Anyways, mark me down as another person who found Yelena kind of offputtingly smug in this episode. She got some fun lines, but as a character she's living heavily off of goodwill she earned in the Black Widow movie but hasn't earned here.

I'm excited for Kingpin but I definitely have reservations about how/if they're going to be able to Disney-fy the Netflix Kingpin without spoiling the magic. Part of me wants to go back and re-watch Season 3 of Daredevil as a refresher and part of me worries that might just make the difference between Disney and Netflix Kingpin too glaring.
posted by mstokes650 at 11:33 PM on December 18, 2021 [4 favorites]


To be fair though - for both Kate and the audience, we've both been heavily presented with the idea of Clint as hero (naturally). While mostly off-screen, Clint's actions as Ronin are apparently bad enough to set whole criminal syndicates against him and bring him to Natasha's attention and have her fight to give him a chance to redeem himself. (And now there's the seemingly added info that Kingpin seems to have pointed him at Maya's dad in a play to consolidate his own post snap power, which won't help Clint's guilt one single bit)
posted by drewbage1847 at 11:53 PM on December 19, 2021 [1 favorite]


There is the theme that all the main characters are human weapons of one kind or another: It's explicitly an equivalence that Clint makes with Maya; Yelena, obviously; I suspect that Kate was being raised that way by her mother, albeit subtly.
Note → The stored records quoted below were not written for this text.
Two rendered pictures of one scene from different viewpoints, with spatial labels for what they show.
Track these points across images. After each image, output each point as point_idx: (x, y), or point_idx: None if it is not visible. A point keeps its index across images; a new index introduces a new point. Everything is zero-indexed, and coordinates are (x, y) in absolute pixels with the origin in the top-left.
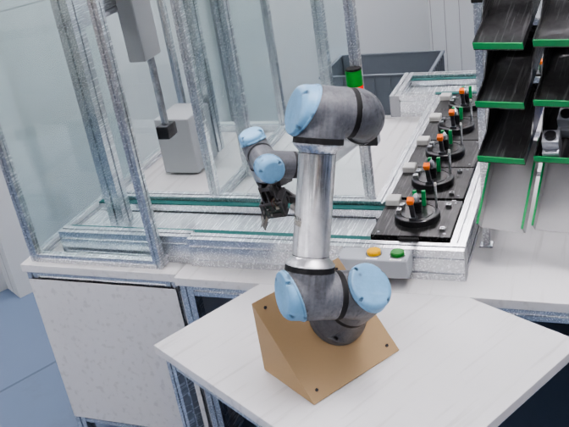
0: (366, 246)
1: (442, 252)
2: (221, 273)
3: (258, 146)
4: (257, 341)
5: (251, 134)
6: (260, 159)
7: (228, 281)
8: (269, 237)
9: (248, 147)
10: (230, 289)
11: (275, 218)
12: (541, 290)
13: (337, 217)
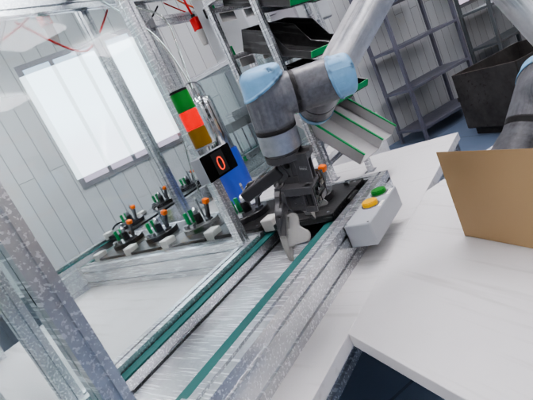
0: (350, 213)
1: (381, 178)
2: (292, 393)
3: (296, 67)
4: (523, 292)
5: (266, 65)
6: (334, 58)
7: (324, 376)
8: (281, 290)
9: (281, 79)
10: (331, 387)
11: (201, 328)
12: (421, 171)
13: (246, 275)
Which is a bit heavy for a Christmas show, but still. I expect Clint to make it home for the big day, but wonder who goes back with him.
posted by Grangousier at 3:04 AM on December 20, 2021


A big theme of Christmas is family, so I wouldn’t be surprised if he brought Kate and Yelena home with him.

Definitely not Maya though.
posted by Brandon Blatcher at 5:05 AM on December 20, 2021 [1 favorite]


Lucky the Pizza Dog, definitely.
posted by Grangousier at 8:52 AM on December 20, 2021 [6 favorites]


Really need Clint+fam+Kate , maybe Yelena, to have a warm n cozy Christmas together. Clint needs to tell Yelena all his best Natasha stories.

Can't see how we can get there in one episode though :(
posted by emjaybee at 3:04 PM on December 20, 2021 [2 favorites]


Reports say it’s going to be the longest MCU episode so far at 59 minutes.

So they have plenty of rinway to stick this landing and I’m confident they will.
posted by Brandon Blatcher at 4:23 PM on December 20, 2021


The thing about CA:CW is that it's basically an Avengers movie, introducing Black Panther, MCU Spidey, and Baron Zemo, and missing Hulk and Thor, because if they'd shown up to the Berlin throwdown then it would boil down to a Hulk vs. Thor fight. (Which we had before in the first Avengers movie, and got anyway in Thor: Ragnarok.) Also, according to ScreenRant, Cap got a minute more time than Tony, FWIW. (Not much of a solace for Cap or Stucky fans, I know.)
posted by Halloween Jack at 1:57 PM on December 21, 2021


Am I the only one who was reminded of Villanelle and Eve’s “dinner date”?
posted by Mogur at 10:00 AM on December 23, 2021


I don't think there's been any indication that this is one off for Yelena. It's not clear what she's been up since coming back

So in the absence of information about what she's been doing since being freed from the brainwashing that forced her to be an assassin, we should assume she's chosen of her free will to keep working as an assassin?
posted by straight at 7:46 PM on December 28, 2021


Just to point out that Yelena is described in Black Widow as the most prolific child assassin in history and that was before the chemical mind-control.

I don't remember the details of the red chemical, but it seems pretty clear that Yelena was subject to severe conditioning in her childhood and I did not get the impression she was choosing to see that as her true self and planning to go right back to assassinating at the end of Black Widow. The conversation she has with Val in the credits scene could be interpreted as the sort of spy stuff Nick Fury would have said to Steve Rogers ... "We found the guy who was really responsible for Bucky's brainwashing...we want you to take him out." [Viewers: Steve doesn't do that...but Bucky?!]

Given Yelena's hero status in that movie the feel is, "She's gonna fight Hawkeye and then she'll figure out Val is evil and they will team up," rather than teasing the origin of a Hawkeye villain.